On Fri, Oct 31, 2003 at 10:27:22AM -0000, Richard Bang wrote:
> > > MODIFY id {size} data
> > Like Arnt said, this won't happen. I don't think it's much of
> > a problem just
> > to do this with APPEND + EXPUNGE.
> >
> Imagine I have an organisation with a 1000 people and each of them has a
> shared address book. Some of the entries are themselves shared as they
> relate to physical objects (maybe ldap data).

Why don't they use one single shared address book?

> In order to do append/expunge I would have to maintain a uid table for
> each element for each user. This is silly.
> I do not understand why an optional modify would not be permitted. So if
> an entry is shared among 1000 users (in 1000 address books) I have to
> create 1000 new UID's to update the object in all the mailboxes.

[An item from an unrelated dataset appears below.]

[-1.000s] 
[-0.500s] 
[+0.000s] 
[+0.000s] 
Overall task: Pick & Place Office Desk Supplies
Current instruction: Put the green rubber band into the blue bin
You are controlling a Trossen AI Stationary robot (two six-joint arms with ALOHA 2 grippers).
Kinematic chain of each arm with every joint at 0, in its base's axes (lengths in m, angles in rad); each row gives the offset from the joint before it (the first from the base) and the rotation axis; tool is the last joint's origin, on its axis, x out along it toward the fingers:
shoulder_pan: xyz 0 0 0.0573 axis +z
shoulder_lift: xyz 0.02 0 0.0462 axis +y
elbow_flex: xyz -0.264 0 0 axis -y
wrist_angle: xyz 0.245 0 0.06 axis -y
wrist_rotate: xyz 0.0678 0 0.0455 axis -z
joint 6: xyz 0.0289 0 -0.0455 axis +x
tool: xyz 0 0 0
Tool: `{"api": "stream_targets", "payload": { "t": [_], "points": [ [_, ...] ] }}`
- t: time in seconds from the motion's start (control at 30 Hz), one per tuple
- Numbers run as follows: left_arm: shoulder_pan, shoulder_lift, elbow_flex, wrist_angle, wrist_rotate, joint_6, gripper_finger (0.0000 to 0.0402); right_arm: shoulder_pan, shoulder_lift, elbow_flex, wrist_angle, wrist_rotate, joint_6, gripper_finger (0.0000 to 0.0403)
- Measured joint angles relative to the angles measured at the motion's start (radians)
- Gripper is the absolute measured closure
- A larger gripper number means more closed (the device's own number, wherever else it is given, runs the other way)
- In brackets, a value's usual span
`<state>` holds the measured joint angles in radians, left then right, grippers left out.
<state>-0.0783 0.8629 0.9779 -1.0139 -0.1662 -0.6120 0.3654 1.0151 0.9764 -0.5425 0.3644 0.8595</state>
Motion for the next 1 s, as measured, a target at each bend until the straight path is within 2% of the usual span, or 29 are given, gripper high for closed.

I don't understand this. Only difference between MODIFY vs. APPEND+EXPUNGE
is that the later changes the message's UID, nothing else. Why would a
single contact be in 1000 different address books? How would MODIFY command
know how to modify them all at once? I guess you're thinking something very
different than what I am.

You do mean that one "address book" mailbox would have one contact per
message, right?

> I'm not talking here about clients just dumping data into a mailbox and
> saying "I'll remember that that's where I store addresses". But a
> mechanism for a server to say to a client, "These are your address books
> and none of the entries have been modified".
> 
> Doing this with UID's means keeping a UID store for each address book
> that each user can access and is a kludge to avoid having a modified
> date.

Only thing it'd require is for client to remember last known UID for each
address book. If there were any changes, they'd have newer UIDs.